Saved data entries
—————

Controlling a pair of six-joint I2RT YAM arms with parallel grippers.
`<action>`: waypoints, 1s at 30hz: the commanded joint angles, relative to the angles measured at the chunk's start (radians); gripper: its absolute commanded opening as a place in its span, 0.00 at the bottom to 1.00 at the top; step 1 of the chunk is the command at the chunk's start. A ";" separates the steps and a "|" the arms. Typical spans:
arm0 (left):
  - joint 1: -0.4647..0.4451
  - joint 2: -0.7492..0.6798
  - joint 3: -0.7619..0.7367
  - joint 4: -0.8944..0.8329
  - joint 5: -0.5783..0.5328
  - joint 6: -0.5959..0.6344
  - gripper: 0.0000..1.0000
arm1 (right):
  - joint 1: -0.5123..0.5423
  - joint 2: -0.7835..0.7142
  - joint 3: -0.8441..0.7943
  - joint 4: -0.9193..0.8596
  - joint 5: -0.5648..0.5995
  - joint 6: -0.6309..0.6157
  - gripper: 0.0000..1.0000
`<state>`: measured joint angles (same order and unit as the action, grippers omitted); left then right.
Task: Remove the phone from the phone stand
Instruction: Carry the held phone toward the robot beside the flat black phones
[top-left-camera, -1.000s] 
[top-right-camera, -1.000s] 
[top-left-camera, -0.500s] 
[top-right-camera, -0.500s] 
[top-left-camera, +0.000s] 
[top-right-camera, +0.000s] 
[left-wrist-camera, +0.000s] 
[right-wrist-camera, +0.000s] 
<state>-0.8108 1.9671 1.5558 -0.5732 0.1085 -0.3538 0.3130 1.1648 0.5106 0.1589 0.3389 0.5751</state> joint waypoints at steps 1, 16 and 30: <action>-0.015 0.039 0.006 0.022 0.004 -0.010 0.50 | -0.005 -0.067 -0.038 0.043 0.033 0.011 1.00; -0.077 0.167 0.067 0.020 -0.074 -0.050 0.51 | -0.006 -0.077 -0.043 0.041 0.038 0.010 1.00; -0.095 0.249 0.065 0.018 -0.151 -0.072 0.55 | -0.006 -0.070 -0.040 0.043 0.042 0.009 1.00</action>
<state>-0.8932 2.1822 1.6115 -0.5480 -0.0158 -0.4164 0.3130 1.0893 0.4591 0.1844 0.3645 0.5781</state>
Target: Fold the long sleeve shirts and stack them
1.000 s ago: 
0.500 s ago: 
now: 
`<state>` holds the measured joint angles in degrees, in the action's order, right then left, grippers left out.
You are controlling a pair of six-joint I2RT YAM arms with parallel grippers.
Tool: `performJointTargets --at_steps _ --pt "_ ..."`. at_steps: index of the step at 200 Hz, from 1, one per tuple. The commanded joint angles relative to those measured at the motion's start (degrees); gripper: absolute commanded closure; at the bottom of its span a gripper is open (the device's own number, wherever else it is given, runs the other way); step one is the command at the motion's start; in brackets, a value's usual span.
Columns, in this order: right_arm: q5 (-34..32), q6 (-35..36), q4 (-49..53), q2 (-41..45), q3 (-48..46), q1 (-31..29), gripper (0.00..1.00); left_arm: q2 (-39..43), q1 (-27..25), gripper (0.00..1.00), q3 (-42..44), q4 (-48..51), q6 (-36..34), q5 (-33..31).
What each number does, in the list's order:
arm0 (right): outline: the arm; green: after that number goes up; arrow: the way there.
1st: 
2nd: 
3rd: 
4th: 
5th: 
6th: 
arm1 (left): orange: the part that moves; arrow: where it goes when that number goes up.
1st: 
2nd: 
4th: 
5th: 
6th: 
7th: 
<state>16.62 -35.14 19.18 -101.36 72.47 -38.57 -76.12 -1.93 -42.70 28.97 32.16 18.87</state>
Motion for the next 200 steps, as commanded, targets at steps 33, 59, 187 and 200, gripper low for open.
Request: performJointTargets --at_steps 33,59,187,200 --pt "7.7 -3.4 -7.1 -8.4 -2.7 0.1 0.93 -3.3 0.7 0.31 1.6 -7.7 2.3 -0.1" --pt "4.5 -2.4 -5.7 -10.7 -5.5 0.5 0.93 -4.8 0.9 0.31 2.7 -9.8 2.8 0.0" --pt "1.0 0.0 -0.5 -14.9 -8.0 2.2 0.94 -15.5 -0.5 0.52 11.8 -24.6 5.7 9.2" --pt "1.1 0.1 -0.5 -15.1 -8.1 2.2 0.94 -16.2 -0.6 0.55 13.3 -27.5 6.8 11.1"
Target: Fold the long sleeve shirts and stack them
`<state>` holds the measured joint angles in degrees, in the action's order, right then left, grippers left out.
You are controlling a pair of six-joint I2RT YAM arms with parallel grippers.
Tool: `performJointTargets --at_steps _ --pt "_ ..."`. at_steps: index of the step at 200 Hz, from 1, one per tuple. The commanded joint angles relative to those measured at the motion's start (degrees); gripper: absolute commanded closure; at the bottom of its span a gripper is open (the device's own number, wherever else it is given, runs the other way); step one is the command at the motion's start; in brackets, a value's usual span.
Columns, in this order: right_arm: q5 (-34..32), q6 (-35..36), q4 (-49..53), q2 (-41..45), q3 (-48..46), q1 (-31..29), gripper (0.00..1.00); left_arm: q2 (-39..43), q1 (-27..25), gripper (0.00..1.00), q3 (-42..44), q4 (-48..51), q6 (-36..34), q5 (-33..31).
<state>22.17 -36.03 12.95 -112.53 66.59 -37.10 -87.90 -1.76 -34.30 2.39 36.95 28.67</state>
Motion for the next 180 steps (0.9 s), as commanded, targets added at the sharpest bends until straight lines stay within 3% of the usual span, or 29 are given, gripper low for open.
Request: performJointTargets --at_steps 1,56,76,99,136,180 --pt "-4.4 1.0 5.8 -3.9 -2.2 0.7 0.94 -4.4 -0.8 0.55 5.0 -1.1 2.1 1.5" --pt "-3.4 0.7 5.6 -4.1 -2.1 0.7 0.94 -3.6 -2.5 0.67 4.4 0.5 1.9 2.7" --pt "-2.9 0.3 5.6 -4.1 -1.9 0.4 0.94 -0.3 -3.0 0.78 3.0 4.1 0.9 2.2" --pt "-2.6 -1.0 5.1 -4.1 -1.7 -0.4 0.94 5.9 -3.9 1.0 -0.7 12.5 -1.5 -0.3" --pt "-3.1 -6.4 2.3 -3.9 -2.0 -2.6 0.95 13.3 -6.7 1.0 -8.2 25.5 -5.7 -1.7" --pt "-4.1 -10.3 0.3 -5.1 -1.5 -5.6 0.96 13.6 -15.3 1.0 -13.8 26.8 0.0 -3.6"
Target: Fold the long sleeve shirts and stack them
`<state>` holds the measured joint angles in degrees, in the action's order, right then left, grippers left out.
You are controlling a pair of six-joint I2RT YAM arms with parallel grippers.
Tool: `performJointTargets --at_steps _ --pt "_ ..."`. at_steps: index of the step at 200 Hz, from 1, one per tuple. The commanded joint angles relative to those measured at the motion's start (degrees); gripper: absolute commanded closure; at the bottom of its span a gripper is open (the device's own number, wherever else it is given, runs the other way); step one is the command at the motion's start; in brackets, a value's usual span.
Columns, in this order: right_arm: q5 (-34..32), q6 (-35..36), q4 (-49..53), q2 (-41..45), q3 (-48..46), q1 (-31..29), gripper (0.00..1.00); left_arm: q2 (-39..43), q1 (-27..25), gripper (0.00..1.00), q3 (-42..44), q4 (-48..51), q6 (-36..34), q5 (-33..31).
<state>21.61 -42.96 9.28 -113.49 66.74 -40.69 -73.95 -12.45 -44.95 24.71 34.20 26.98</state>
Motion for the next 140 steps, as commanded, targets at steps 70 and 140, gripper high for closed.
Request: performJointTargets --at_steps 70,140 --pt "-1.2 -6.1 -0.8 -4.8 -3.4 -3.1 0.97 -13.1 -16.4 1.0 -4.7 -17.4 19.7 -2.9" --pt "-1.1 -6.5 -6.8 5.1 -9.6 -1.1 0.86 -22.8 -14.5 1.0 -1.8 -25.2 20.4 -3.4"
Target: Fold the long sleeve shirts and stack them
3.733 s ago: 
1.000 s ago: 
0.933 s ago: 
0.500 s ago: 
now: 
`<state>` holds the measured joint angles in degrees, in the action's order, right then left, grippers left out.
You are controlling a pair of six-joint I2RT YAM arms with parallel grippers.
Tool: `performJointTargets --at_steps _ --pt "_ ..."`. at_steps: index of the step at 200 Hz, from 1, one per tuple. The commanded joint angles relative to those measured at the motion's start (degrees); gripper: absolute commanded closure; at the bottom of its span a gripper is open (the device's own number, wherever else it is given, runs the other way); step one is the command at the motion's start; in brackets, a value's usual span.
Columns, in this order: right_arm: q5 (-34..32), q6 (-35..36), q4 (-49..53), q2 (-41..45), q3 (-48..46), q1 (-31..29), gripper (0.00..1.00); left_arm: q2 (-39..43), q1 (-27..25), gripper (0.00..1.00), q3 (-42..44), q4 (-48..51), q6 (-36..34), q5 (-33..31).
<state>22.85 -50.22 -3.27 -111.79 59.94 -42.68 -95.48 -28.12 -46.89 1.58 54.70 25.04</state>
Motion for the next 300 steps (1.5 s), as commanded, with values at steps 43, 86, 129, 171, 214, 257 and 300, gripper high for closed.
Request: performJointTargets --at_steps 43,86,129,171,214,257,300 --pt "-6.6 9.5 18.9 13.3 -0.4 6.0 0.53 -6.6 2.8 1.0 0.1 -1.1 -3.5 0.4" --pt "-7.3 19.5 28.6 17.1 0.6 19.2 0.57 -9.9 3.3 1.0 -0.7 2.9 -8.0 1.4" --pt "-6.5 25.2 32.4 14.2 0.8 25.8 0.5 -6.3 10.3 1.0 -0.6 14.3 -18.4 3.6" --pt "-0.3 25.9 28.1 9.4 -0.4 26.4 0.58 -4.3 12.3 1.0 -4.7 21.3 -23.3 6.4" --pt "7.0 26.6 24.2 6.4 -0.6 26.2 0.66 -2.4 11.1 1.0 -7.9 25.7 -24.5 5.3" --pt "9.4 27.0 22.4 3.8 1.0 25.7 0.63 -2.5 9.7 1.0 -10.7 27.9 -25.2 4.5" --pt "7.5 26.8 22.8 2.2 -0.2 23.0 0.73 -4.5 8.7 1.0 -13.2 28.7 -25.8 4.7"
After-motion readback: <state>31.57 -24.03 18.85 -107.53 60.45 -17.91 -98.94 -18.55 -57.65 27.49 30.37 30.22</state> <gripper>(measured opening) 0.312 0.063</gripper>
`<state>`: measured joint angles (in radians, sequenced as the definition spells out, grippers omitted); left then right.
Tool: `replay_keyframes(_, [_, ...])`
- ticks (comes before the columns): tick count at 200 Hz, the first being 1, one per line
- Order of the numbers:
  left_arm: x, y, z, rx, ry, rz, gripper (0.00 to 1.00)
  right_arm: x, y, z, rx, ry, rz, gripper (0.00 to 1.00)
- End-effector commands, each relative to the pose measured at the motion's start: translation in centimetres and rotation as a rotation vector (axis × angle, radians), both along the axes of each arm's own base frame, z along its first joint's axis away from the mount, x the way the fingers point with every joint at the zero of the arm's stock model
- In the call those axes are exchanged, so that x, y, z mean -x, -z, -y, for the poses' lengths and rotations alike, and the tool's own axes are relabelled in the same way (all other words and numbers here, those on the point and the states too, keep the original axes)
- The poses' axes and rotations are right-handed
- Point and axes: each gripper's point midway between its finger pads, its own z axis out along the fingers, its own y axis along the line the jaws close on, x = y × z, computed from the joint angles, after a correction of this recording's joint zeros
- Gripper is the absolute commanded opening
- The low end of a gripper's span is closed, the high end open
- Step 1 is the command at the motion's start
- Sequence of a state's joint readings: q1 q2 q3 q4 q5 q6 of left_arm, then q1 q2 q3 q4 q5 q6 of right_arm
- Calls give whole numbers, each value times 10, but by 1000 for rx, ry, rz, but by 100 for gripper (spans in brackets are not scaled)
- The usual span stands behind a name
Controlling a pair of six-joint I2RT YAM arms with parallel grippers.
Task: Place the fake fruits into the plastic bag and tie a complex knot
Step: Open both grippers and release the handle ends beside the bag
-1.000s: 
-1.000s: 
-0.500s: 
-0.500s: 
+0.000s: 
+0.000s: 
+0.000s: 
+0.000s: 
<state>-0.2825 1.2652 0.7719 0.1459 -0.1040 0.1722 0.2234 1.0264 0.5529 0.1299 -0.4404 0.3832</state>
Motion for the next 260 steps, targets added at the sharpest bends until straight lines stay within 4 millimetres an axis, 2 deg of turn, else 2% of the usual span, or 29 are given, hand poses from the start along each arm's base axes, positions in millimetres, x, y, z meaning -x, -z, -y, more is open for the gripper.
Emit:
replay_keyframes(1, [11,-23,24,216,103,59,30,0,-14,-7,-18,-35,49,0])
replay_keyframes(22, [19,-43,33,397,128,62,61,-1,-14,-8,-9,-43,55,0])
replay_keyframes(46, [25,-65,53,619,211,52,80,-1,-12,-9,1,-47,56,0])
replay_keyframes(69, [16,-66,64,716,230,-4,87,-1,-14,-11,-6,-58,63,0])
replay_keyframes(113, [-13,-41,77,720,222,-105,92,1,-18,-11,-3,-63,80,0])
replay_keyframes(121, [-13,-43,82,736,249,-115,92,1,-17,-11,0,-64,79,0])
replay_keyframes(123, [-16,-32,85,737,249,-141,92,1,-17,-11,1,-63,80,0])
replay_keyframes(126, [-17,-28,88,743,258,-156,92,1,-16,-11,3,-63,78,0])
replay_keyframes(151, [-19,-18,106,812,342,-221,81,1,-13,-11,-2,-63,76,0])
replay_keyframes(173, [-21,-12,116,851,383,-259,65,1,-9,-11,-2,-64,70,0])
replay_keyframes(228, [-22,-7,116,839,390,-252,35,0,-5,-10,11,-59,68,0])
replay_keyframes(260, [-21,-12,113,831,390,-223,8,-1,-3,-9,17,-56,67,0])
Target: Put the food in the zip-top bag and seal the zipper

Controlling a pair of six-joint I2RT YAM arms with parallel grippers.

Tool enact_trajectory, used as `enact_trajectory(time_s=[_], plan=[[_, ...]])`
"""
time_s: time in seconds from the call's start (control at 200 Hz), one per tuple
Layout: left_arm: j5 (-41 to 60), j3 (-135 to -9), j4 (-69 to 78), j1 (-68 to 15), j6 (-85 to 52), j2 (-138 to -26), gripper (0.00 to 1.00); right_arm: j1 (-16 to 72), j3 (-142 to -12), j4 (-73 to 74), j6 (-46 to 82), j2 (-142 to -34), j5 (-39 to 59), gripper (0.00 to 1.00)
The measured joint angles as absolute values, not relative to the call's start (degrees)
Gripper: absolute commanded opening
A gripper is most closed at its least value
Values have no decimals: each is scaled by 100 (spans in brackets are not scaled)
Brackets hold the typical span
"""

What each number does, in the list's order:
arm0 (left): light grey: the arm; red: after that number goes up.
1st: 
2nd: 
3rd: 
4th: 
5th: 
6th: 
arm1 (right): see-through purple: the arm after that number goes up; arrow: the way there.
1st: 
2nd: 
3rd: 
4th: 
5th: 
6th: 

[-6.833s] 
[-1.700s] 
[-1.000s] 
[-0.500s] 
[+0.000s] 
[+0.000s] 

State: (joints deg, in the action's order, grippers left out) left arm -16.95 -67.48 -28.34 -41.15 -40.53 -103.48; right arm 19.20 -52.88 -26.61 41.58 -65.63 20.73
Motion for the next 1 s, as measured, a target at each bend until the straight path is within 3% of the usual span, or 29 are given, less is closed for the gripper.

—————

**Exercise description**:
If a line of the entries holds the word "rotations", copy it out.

**Output**:
- In the call those axes are exchanged, so that x, y, z mean -x, -z, -y, for the poses' lengths and rotations alike, and the tool's own axes are relabelled in the same way (all other words and numbers here, those on the point and the states too, keep the original axes)
- The poses' axes and rotations are right-handed

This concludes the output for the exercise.